INSTRUCTIONS FOR THE TASK: Copy out every line of the data that has the word "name" somewhere in it.

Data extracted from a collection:
------------------------------------------------------------------------
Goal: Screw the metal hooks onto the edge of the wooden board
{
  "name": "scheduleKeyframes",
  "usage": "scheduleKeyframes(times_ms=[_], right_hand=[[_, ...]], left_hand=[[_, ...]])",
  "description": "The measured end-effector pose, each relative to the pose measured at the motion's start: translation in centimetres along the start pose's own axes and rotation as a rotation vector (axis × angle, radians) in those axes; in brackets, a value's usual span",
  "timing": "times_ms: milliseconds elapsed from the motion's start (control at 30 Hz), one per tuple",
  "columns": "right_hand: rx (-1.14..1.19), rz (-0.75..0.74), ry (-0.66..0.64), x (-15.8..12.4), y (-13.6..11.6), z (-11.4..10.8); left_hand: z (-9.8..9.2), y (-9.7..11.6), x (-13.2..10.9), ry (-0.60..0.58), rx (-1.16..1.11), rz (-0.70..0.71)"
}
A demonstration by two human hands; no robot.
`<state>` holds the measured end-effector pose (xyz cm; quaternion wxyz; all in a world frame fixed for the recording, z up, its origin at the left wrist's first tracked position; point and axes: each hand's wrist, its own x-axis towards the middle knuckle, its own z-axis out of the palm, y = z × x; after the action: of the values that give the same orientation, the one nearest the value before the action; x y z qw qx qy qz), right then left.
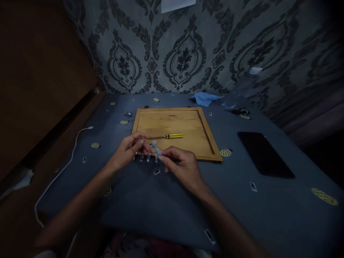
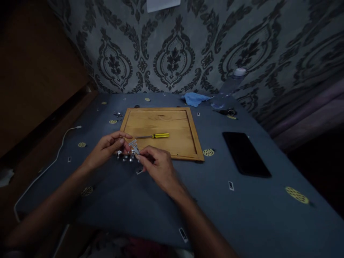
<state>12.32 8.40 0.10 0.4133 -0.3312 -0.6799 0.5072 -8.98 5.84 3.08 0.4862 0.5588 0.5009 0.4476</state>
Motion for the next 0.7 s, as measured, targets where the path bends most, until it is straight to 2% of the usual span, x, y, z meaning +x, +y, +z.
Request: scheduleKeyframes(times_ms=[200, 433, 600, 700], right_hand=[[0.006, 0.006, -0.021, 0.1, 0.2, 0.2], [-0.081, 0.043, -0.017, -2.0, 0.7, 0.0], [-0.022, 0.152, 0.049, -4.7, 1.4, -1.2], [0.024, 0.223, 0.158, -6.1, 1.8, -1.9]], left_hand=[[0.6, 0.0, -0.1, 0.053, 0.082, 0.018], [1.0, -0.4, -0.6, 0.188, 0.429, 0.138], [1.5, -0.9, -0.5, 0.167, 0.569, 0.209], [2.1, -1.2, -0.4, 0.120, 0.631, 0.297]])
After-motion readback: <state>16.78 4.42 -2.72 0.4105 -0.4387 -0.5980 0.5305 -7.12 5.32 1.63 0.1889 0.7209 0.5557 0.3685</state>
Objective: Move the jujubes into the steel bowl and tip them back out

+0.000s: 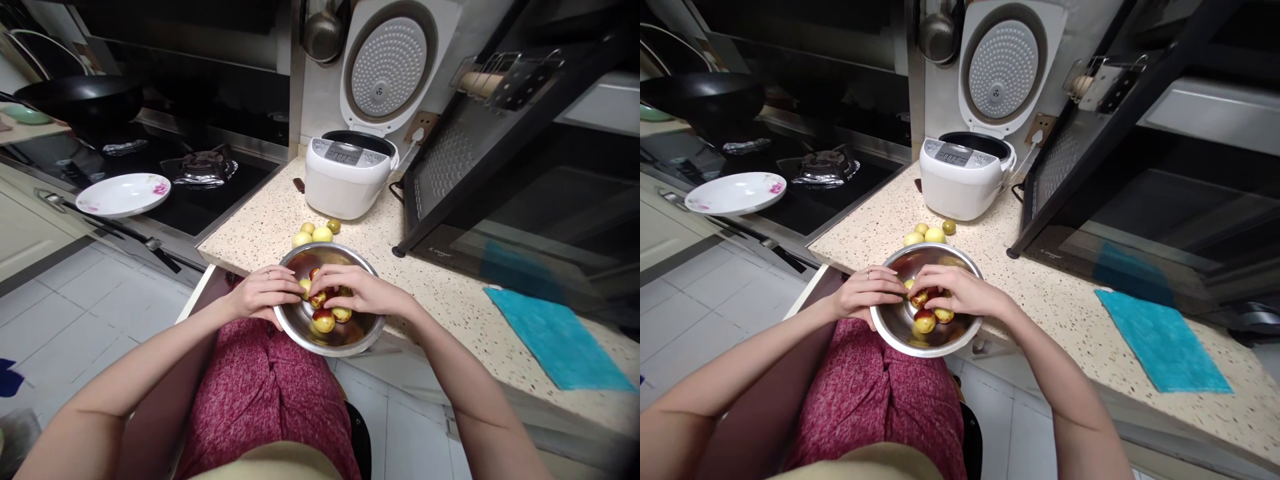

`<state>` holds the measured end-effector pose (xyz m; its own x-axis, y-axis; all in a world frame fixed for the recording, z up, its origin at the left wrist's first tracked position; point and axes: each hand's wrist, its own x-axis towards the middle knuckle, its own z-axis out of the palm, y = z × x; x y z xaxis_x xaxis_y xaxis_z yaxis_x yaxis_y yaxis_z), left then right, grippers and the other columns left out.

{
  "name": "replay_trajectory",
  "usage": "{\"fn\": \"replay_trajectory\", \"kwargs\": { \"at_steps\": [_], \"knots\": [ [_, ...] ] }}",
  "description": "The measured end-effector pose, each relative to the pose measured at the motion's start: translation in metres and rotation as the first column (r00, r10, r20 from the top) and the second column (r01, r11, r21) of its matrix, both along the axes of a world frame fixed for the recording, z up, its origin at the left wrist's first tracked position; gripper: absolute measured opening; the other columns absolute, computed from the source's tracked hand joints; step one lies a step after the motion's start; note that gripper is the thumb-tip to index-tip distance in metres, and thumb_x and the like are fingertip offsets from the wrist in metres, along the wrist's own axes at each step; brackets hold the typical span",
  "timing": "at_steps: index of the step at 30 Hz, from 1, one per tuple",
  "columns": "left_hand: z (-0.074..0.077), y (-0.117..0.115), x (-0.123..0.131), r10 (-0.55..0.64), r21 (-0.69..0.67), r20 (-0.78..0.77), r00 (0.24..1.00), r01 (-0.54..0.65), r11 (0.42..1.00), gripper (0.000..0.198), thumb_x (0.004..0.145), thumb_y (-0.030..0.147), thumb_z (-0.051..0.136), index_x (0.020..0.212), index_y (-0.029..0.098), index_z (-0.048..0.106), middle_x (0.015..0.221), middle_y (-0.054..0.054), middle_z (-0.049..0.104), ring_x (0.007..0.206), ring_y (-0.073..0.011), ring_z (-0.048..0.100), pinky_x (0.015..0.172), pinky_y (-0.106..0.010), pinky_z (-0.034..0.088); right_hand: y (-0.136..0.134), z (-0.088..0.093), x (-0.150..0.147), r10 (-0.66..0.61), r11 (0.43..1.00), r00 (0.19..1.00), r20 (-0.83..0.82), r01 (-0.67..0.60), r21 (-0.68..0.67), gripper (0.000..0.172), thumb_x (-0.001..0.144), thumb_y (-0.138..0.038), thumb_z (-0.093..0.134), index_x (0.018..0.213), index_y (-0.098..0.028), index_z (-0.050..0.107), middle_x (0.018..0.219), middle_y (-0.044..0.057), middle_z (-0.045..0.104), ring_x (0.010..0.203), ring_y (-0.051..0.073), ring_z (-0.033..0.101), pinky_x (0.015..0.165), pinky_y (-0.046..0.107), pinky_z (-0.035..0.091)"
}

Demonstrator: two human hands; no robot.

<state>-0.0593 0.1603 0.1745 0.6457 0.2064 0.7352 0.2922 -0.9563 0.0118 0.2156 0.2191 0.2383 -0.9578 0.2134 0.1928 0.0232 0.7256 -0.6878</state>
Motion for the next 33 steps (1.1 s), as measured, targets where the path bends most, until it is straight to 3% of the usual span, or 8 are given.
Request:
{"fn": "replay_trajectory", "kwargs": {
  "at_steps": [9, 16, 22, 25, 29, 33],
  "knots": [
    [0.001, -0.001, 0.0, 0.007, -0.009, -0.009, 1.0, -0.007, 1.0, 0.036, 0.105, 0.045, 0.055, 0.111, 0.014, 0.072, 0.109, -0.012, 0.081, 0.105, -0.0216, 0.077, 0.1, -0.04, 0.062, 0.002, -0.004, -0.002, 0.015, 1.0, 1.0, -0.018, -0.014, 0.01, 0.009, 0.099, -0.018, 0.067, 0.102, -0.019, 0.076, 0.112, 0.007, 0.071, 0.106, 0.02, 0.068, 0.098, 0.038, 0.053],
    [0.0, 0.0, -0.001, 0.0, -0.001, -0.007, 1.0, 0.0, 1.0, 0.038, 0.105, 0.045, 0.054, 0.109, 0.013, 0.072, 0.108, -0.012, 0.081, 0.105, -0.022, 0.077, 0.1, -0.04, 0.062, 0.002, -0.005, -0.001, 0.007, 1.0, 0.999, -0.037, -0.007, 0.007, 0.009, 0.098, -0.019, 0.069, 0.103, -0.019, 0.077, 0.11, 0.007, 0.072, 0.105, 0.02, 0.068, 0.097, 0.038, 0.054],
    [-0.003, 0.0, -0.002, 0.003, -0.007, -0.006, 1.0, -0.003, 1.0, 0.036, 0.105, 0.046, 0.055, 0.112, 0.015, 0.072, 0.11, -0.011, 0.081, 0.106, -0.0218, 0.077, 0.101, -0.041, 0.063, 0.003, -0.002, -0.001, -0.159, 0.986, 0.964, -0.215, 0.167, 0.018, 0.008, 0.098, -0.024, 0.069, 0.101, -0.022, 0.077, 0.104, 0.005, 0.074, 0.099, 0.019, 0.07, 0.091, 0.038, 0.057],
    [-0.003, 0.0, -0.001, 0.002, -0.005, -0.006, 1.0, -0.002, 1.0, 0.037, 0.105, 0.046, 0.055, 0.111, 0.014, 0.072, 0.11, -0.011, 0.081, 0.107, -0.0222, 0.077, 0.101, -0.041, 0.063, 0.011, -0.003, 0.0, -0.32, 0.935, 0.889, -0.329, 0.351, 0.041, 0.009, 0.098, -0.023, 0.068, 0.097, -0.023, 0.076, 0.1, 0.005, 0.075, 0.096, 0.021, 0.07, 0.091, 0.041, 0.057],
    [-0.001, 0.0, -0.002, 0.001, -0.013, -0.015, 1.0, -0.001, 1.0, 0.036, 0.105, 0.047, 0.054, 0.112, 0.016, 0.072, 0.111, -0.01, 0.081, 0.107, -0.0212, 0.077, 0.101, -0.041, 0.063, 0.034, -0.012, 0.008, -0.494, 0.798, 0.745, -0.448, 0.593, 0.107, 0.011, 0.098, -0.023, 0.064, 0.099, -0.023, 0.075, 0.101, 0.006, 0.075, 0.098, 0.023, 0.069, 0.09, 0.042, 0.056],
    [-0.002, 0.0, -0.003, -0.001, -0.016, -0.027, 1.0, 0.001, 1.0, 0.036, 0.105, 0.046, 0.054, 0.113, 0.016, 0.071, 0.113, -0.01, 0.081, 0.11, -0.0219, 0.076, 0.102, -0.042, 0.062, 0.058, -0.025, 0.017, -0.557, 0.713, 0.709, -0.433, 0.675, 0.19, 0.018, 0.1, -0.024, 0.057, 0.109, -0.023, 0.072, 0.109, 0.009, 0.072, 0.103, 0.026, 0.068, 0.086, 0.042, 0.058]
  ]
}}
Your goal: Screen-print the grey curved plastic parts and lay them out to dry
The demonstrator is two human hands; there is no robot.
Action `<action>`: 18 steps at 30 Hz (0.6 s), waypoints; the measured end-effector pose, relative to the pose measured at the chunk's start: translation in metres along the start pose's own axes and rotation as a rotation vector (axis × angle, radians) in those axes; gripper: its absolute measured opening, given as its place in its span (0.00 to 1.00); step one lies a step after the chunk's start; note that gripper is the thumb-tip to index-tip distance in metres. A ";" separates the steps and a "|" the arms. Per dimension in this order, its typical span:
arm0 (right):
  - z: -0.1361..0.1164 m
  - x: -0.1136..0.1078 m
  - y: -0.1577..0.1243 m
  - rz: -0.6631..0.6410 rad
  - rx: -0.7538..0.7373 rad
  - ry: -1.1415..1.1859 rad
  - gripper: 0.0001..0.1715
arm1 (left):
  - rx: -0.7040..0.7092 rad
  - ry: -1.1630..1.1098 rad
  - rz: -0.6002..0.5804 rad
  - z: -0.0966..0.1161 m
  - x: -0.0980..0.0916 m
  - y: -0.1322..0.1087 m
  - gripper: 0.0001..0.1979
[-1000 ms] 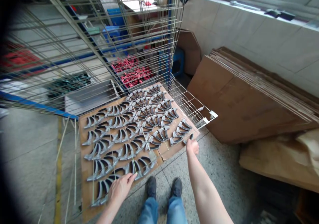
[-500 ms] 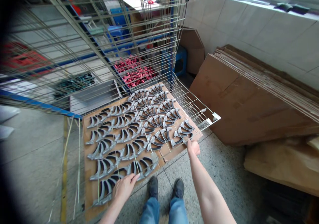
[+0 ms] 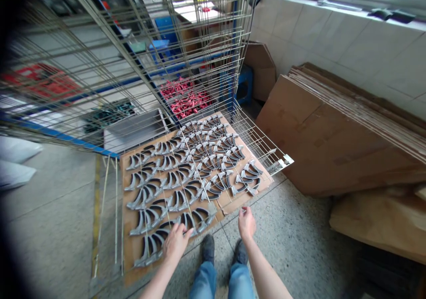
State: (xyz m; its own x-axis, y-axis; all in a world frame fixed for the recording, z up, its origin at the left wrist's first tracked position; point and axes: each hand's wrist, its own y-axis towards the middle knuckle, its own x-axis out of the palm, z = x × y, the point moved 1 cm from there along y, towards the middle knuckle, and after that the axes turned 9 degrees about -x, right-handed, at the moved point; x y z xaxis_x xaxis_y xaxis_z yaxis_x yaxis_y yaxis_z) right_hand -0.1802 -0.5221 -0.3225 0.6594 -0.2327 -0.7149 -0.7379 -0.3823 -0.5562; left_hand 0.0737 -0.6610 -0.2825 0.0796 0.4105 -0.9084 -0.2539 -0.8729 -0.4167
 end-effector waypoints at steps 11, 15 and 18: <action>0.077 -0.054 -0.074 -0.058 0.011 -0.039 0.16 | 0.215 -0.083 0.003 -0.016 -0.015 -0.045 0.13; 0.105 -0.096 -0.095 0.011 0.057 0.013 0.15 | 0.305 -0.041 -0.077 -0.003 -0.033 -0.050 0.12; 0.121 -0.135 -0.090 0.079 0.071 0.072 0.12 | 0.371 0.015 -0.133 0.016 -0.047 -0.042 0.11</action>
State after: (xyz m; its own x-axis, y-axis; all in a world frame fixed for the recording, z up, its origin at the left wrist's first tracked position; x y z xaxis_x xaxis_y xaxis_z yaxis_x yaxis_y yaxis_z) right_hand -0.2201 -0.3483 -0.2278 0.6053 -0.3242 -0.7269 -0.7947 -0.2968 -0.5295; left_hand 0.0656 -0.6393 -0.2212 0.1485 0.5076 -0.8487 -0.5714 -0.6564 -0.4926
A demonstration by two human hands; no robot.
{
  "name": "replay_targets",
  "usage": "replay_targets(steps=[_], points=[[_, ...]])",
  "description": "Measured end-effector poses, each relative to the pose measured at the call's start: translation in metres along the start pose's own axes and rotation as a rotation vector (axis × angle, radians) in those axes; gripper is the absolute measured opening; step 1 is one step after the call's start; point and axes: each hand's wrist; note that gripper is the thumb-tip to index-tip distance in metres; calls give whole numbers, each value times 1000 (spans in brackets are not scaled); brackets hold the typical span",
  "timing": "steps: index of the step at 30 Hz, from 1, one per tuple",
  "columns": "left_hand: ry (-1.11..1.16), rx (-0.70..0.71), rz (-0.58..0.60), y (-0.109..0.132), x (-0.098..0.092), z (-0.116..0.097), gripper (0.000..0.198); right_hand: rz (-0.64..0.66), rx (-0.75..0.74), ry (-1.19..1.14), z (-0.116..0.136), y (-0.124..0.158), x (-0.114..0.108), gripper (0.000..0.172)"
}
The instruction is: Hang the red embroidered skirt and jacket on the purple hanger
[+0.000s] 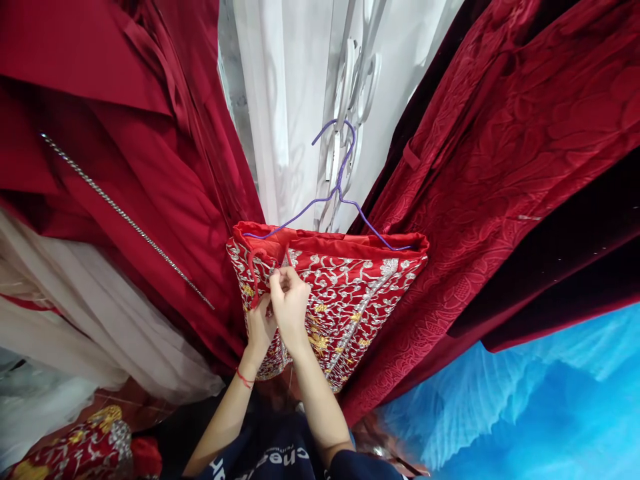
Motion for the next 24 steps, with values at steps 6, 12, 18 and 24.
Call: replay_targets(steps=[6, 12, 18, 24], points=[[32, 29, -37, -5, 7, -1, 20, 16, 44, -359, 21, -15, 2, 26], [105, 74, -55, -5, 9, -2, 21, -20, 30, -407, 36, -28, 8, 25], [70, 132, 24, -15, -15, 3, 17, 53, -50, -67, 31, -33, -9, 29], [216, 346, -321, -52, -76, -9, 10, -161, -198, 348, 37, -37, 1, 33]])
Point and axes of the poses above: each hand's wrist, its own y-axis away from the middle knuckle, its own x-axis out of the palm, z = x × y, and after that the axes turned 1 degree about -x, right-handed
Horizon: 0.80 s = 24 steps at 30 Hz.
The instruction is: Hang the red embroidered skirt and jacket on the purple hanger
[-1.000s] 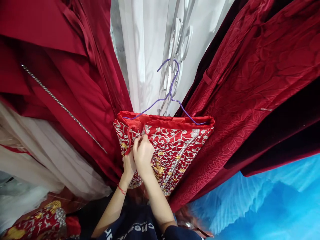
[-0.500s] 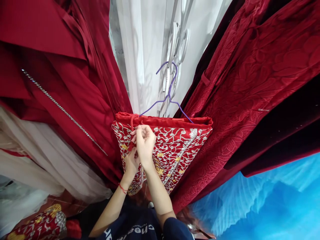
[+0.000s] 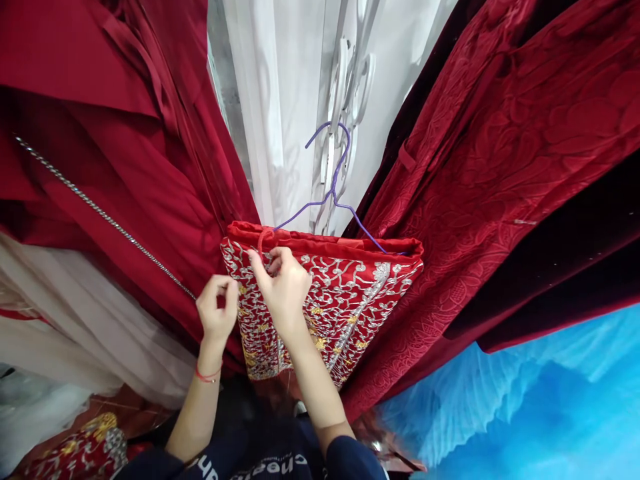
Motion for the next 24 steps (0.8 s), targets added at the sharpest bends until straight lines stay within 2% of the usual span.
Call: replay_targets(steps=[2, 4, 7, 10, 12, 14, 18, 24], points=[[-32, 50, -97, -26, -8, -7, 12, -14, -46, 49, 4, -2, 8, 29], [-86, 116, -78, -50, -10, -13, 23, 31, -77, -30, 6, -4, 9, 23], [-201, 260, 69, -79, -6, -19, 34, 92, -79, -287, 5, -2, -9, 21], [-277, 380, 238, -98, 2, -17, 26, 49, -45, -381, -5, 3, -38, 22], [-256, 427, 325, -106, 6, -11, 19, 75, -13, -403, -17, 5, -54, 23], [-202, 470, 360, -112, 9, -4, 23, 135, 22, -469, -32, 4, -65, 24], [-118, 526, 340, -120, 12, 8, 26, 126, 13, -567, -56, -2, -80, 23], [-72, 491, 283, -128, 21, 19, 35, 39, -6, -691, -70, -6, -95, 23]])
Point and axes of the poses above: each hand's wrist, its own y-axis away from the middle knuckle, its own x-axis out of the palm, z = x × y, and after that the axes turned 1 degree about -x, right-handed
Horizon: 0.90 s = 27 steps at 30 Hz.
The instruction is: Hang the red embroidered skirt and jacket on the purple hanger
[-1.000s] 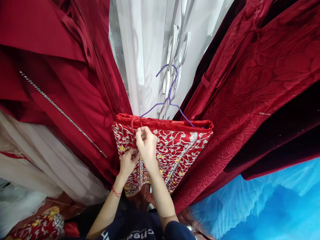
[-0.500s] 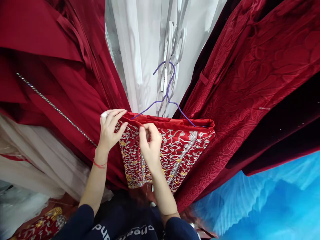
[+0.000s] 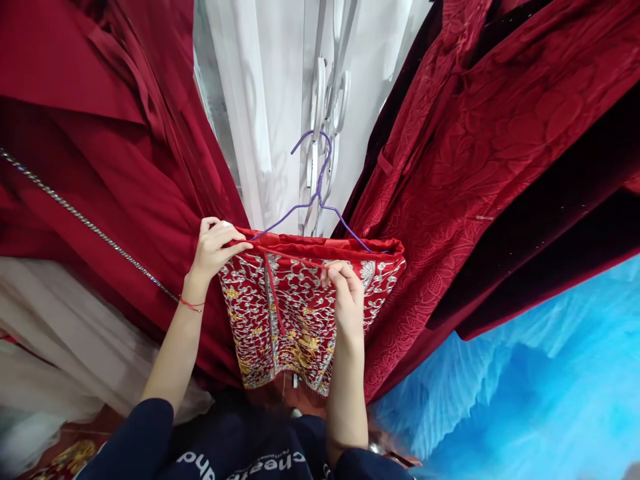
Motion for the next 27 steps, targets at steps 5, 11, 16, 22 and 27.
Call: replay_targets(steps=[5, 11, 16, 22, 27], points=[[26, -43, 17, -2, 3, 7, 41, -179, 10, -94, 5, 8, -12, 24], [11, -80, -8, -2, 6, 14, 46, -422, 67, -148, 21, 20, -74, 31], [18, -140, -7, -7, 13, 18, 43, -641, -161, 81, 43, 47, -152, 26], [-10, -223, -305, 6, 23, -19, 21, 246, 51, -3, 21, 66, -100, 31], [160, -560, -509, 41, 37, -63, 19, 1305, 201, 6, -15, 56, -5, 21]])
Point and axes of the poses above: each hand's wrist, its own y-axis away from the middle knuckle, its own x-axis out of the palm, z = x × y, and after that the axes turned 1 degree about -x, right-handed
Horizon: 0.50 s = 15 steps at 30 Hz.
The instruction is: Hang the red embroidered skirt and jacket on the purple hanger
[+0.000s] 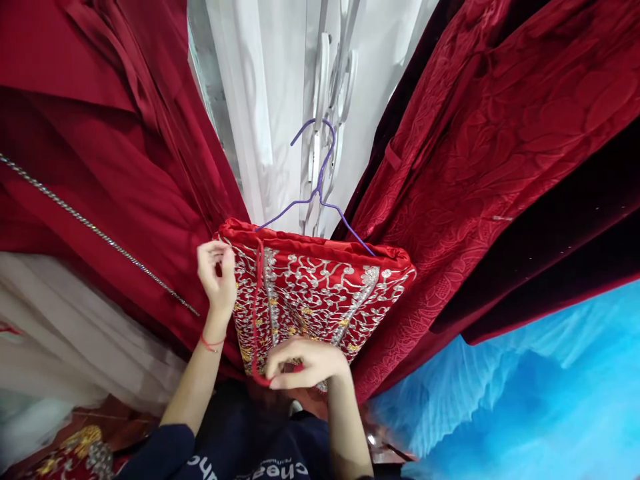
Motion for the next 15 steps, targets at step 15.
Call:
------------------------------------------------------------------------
SOLUTION TO THE PROBLEM:
  "name": "scheduleKeyframes",
  "name": "replay_trajectory",
  "name": "replay_targets",

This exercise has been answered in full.